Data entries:
━━━━

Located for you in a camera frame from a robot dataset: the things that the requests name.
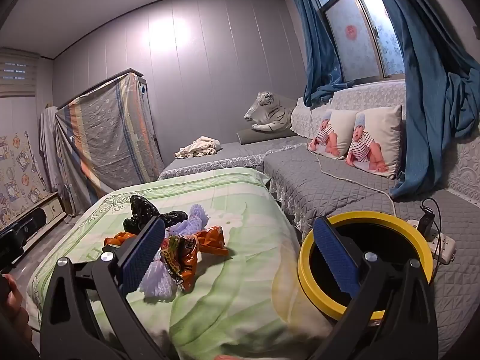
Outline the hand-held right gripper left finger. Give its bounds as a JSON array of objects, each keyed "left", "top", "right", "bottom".
[{"left": 39, "top": 215, "right": 167, "bottom": 360}]

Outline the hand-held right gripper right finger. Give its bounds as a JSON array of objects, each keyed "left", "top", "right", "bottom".
[{"left": 312, "top": 215, "right": 439, "bottom": 360}]

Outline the colourful dark snack wrapper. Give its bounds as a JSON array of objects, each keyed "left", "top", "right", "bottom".
[{"left": 161, "top": 233, "right": 200, "bottom": 292}]

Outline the yellow rimmed trash bin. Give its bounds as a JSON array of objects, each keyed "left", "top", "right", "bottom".
[{"left": 272, "top": 211, "right": 434, "bottom": 331}]

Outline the purple foam fruit net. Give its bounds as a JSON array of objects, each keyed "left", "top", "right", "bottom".
[{"left": 139, "top": 204, "right": 214, "bottom": 302}]

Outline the orange snack wrapper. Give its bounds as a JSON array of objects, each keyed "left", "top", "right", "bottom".
[{"left": 195, "top": 225, "right": 229, "bottom": 256}]

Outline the person's left hand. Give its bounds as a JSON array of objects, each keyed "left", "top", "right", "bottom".
[{"left": 0, "top": 274, "right": 31, "bottom": 340}]

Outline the orange peel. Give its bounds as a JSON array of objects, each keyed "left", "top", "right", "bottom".
[{"left": 104, "top": 232, "right": 137, "bottom": 248}]

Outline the knotted black plastic bag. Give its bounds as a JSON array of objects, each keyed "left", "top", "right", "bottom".
[{"left": 159, "top": 211, "right": 189, "bottom": 229}]

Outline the white low cabinet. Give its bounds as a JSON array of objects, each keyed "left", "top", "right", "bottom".
[{"left": 0, "top": 191, "right": 67, "bottom": 241}]

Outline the black charger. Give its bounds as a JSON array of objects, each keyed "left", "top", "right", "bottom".
[{"left": 417, "top": 197, "right": 441, "bottom": 241}]

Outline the green floral blanket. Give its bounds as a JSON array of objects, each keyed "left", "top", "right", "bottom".
[{"left": 26, "top": 167, "right": 338, "bottom": 360}]

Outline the plain grey hanging cloth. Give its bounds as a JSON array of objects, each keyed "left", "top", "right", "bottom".
[{"left": 38, "top": 106, "right": 62, "bottom": 196}]

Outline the white power strip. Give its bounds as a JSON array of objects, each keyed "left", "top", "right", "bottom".
[{"left": 407, "top": 219, "right": 456, "bottom": 265}]

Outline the cream crumpled cloth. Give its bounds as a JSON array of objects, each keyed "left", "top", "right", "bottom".
[{"left": 174, "top": 135, "right": 222, "bottom": 159}]

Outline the striped sheet covered rack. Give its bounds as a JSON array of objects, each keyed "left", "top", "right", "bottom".
[{"left": 55, "top": 71, "right": 166, "bottom": 211}]

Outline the baby print pillow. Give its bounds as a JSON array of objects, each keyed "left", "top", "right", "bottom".
[
  {"left": 307, "top": 109, "right": 357, "bottom": 160},
  {"left": 345, "top": 105, "right": 404, "bottom": 179}
]

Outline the grey bolster cushion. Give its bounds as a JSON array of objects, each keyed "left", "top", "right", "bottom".
[{"left": 236, "top": 127, "right": 297, "bottom": 146}]

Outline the white tiger plush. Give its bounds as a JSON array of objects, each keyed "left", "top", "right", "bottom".
[{"left": 244, "top": 91, "right": 297, "bottom": 133}]

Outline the grey window blind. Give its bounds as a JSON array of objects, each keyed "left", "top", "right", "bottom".
[{"left": 0, "top": 47, "right": 41, "bottom": 99}]

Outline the frosted window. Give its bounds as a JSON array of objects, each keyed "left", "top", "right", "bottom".
[{"left": 304, "top": 0, "right": 409, "bottom": 81}]

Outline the cartoon print wall mat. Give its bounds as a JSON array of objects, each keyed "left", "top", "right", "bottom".
[{"left": 0, "top": 131, "right": 49, "bottom": 229}]

━━━━

→ **Your instructions**
Output the entries exactly as they appear, with no pictures included.

→ **Task solution**
Located for you in a camera frame from a robot dataset: the things that the requests name.
Outline the hand-held right gripper left finger. Give its bounds as a JSON array of objects, each keyed "left", "top", "right", "bottom".
[{"left": 39, "top": 215, "right": 167, "bottom": 360}]

Outline the hand-held right gripper right finger. Give its bounds as a JSON array of objects, each keyed "left", "top", "right", "bottom".
[{"left": 312, "top": 215, "right": 439, "bottom": 360}]

Outline the colourful dark snack wrapper. Give its bounds as a JSON array of objects, each keyed "left", "top", "right", "bottom".
[{"left": 161, "top": 233, "right": 200, "bottom": 292}]

Outline the yellow rimmed trash bin. Give its bounds as a JSON array of objects, each keyed "left", "top", "right", "bottom".
[{"left": 272, "top": 211, "right": 434, "bottom": 331}]

Outline the purple foam fruit net. Give its bounds as a JSON array of objects, each keyed "left", "top", "right", "bottom".
[{"left": 139, "top": 204, "right": 214, "bottom": 302}]

Outline the orange snack wrapper. Give its bounds as a JSON array of objects, each keyed "left", "top", "right", "bottom".
[{"left": 195, "top": 225, "right": 229, "bottom": 256}]

Outline the person's left hand. Give its bounds as a JSON array of objects, each keyed "left", "top", "right", "bottom".
[{"left": 0, "top": 274, "right": 31, "bottom": 340}]

Outline the orange peel. Give its bounds as a JSON array of objects, each keyed "left", "top", "right", "bottom".
[{"left": 104, "top": 232, "right": 137, "bottom": 248}]

Outline the knotted black plastic bag. Give its bounds as a JSON array of objects, each keyed "left", "top", "right", "bottom".
[{"left": 159, "top": 211, "right": 189, "bottom": 229}]

Outline the white low cabinet. Give its bounds as a JSON array of objects, each keyed "left", "top", "right", "bottom".
[{"left": 0, "top": 191, "right": 67, "bottom": 241}]

Outline the black charger. Give its bounds as a JSON array of objects, each keyed "left", "top", "right", "bottom".
[{"left": 417, "top": 197, "right": 441, "bottom": 241}]

Outline the green floral blanket. Give its bounds as a JSON array of objects, each keyed "left", "top", "right", "bottom".
[{"left": 26, "top": 167, "right": 338, "bottom": 360}]

Outline the plain grey hanging cloth. Give its bounds as a JSON array of objects, each keyed "left", "top", "right", "bottom".
[{"left": 38, "top": 106, "right": 62, "bottom": 196}]

Outline the white power strip. Give its bounds as a JSON array of objects, each keyed "left", "top", "right", "bottom".
[{"left": 407, "top": 219, "right": 456, "bottom": 265}]

Outline the cream crumpled cloth. Give its bounds as a JSON array of objects, each keyed "left", "top", "right", "bottom".
[{"left": 174, "top": 135, "right": 222, "bottom": 159}]

Outline the striped sheet covered rack. Give its bounds as a JSON array of objects, each keyed "left", "top", "right", "bottom".
[{"left": 55, "top": 71, "right": 166, "bottom": 211}]

Outline the baby print pillow. Give its bounds as a JSON array of objects, each keyed "left", "top", "right", "bottom".
[
  {"left": 307, "top": 109, "right": 357, "bottom": 160},
  {"left": 345, "top": 105, "right": 404, "bottom": 179}
]

Outline the grey bolster cushion. Give its bounds as a JSON array of objects, each keyed "left", "top", "right", "bottom".
[{"left": 236, "top": 127, "right": 297, "bottom": 146}]

Outline the white tiger plush. Give its bounds as a JSON array of objects, each keyed "left", "top", "right", "bottom".
[{"left": 244, "top": 91, "right": 297, "bottom": 133}]

Outline the grey window blind. Give its bounds as a JSON array of objects, each keyed "left", "top", "right", "bottom".
[{"left": 0, "top": 47, "right": 41, "bottom": 99}]

Outline the frosted window. Give its bounds as a JSON array of objects, each keyed "left", "top", "right", "bottom".
[{"left": 304, "top": 0, "right": 409, "bottom": 81}]

Outline the cartoon print wall mat. Give its bounds as a JSON array of objects, each keyed "left", "top", "right", "bottom".
[{"left": 0, "top": 131, "right": 49, "bottom": 229}]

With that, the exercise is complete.